Sequencing studies showed that the gamma-glutamylcysteine synthetase (gamma-GCS) heavy chain genes from sodium stibogluconate (SSG)-resistant (SSG-R) and SSG-susceptible (SSG-S) Leishmania donovani strains were identical, indicating that SSG resistance was related to quantitative differences in gamma-GCS expression rather than gene interstrain polymorphisms. In vitro infection of murine macrophages with the SSG-R strain, but not the SSG-S strain, down regulated expression of host gamma-GCS, which would result in a reduction in intramacrophage glutathione (GSH) levels and promote an oxidative intramacrophage environment. This would inhibit, or minimize, the reduction of SSG pentavalent antimony to its more toxic trivalent form. Macrophage studies showed that the SSG-R strain expressed higher levels of gamma-GCS compared to the SSG-S strain, which would result in higher GSH levels, giving increased protection against oxidative stress and facilitating SSG efflux. However a similar differential effect on host and parasite gamma-GCS expression was not obtained when using tissues from infected mice. In this case gamma-GCS expression was organ and strain dependent for both the host and the parasite, indicating that environmental conditions have a profound effect on gamma-GCS expression. Consistent with the proposed mechanism from in vitro studies, increasing tissue GSH levels in the presence of SSG by cotreatment of L. donovani-infected mice with SSG solution and GSH incorporated into nonionic surfactant vesicles was more effective in reducing liver, spleen, and bone marrow parasite burdens than monotherapy with SSG. Together, these results indicate that SSG resistance is associated with manipulation of both host and parasite GSH levels by L. donovani.

FIG. 1.

γ-GCS levels in uninfected macrophages and macrophages infected with the SSG-S or SSG-R strain of L. donovani. The amount of mouse γ-GCS (left) or Leishmania γ-GCS (right) present was quantified using RT-PCR. The data are representative of three separate experiments, which show the same differences between treatments indicated.

FIG. 2.

Comparison of mouse (spleen, top left; liver, top right) and Leishmania (spleen, bottom left; liver, bottom right) γ-GCS levels in the livers and spleens of L. donovani-infected mice. Spleen and liver samples were obtained from mice infected with the SSG-S or SSG-R strain of L. donovani on day 14 postinfection. Mice were treated with PBS alone (controls), free SSG (SSG final dose, 70 mg Sb^v/kg), BSO-NIV (final BSO dose, 34.7 mg/kg) mixed 1:1 (vol/vol) with water, or BSO-NIV (final BSO dose, 34.7 mg/kg) mixed 1:1 (vol/vol) with SSG solution (SSG final dose, 70 mg Sb^v/kg; BSO-NIV/SSG treatment). The mean relative expression of the mouse γ-GCS plus SE and the Leishmania γ-GCS plus SE was determined using the mean value for the SSG-S strain as the normalizer.
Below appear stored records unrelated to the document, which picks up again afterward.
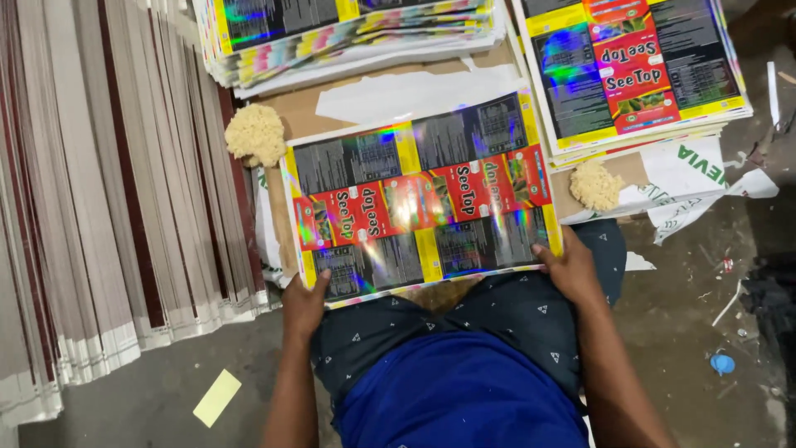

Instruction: Sorting and counting stacks of printed holographic labels at a workbench in a print shop.

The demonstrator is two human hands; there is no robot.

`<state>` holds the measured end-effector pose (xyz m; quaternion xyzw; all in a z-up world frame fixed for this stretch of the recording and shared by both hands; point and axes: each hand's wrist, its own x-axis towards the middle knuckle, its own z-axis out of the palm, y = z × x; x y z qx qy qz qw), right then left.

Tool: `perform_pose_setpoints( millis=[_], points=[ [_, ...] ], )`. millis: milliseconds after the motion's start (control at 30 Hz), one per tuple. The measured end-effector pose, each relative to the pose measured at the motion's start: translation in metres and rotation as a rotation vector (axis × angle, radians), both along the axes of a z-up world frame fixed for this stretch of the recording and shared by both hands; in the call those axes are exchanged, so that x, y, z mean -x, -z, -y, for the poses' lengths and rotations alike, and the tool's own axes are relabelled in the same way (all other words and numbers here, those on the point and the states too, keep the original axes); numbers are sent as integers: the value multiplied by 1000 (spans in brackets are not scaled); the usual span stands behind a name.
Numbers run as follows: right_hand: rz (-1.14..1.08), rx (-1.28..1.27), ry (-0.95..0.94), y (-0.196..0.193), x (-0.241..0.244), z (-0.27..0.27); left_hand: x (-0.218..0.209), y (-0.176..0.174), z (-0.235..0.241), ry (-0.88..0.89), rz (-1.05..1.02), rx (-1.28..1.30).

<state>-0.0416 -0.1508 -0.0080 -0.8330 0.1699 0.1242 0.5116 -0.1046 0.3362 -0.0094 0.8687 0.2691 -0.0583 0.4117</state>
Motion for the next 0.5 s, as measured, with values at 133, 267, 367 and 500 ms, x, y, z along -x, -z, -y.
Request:
perform_pose_setpoints(
  millis=[133, 267, 367, 500],
  points=[
    [43, -10, 25, -2, 3, 0, 1, -5, 12, -20, 63, -23],
    [47, -42, 14, 5, -7, 0, -14, -6, 6, -7, 67, -18],
    [58, -58, 28, 7, -30, -2, -35, 4, -6, 6, 117, 53],
    [189, 135, -125, 27, -55, 8, -55, 14, -21, -54, 93, 169]
  ],
)
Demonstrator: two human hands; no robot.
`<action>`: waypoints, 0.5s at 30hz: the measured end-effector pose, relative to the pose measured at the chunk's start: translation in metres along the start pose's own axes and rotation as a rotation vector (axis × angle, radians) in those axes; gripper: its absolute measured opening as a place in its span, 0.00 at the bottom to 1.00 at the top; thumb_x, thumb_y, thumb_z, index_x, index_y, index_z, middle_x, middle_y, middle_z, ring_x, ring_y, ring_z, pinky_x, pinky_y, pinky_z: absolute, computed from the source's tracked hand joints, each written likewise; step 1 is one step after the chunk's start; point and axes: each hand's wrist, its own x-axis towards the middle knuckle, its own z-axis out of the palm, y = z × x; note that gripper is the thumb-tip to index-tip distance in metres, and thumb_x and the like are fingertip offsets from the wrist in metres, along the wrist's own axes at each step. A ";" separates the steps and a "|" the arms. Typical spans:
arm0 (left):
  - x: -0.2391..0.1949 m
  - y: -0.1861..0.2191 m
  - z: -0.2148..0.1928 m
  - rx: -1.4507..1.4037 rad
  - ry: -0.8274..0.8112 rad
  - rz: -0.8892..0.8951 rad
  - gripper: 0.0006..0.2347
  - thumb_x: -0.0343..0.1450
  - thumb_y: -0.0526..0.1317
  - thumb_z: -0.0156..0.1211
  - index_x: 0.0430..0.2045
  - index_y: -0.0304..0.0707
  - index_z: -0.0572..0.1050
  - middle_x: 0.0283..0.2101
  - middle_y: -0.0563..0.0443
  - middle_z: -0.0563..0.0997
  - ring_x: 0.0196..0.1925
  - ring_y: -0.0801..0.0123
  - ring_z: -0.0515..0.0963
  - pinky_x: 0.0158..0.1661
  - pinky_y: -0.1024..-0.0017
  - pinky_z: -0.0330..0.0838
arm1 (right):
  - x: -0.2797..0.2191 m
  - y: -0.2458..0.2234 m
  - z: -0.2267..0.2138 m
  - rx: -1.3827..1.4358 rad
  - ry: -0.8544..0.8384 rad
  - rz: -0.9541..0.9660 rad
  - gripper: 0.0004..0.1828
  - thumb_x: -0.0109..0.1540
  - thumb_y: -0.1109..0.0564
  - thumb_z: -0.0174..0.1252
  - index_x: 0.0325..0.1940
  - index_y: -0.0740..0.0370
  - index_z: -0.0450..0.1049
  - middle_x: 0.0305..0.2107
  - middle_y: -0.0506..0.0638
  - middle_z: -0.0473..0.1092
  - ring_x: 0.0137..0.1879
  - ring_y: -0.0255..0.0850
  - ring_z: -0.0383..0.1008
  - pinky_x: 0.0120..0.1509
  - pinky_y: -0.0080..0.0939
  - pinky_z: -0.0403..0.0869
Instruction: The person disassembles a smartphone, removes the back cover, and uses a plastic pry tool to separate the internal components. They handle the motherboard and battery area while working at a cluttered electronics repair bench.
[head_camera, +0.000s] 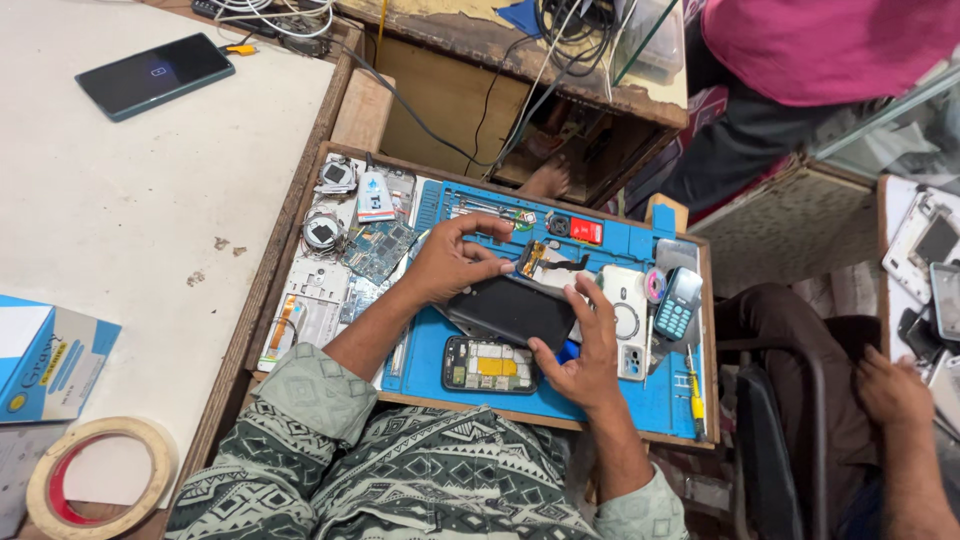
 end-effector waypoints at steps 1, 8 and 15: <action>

The data are representative of two separate experiments which show the same significant differences between treatments indicated. *, P < 0.05 compared to the relevant control.

FIG. 3.

Effect of different treatments on the spleen, liver, and bone marrow parasite burdens of mice infected with the SSG-S (left) or SSG-R (right) strains of L. donovani on day 14 postinfection. Mice infected with the SSG-S or SSG-R strain of L. donovani were treated with PBS alone (control), free SSG (SSG final dose, 70 mg Sb^v/kg), GSH-NIV (final GSH dose, 89 mg/kg) mixed 1:1 (vol/vol) with water, or GSH-NIV (final GSH dose 89 mg/kg) mixed 1:1 (vol/vol) with SSG solution (SSG final dose, 70 mg Sb^v/kg; GSH-NIV/SSG treatment). ***, P < 0.001 compared to the relevant control. The data are representative of three separate experiments, which show the same significant differences between the treatments indicated.

FIG. 4.

Effect of GSH treatment on the efficacy of SSG treatment in macrophages infected with the SSG-S or SSG-R strains of L. donovani. Macrophages, infected with SSG-S or SSG-R strain of L. donovani promastigotes, were treated with medium alone (control), SSG alone (0.575 mM Sb^v), or SSG (0.575 mM Sb^v) and GSH (2.5 mM), and the mean percent infection was determined. **, P < 0.01 compared to relevant control The data are representative of three separate experiments, which show the same significant differences between the treatments indicated.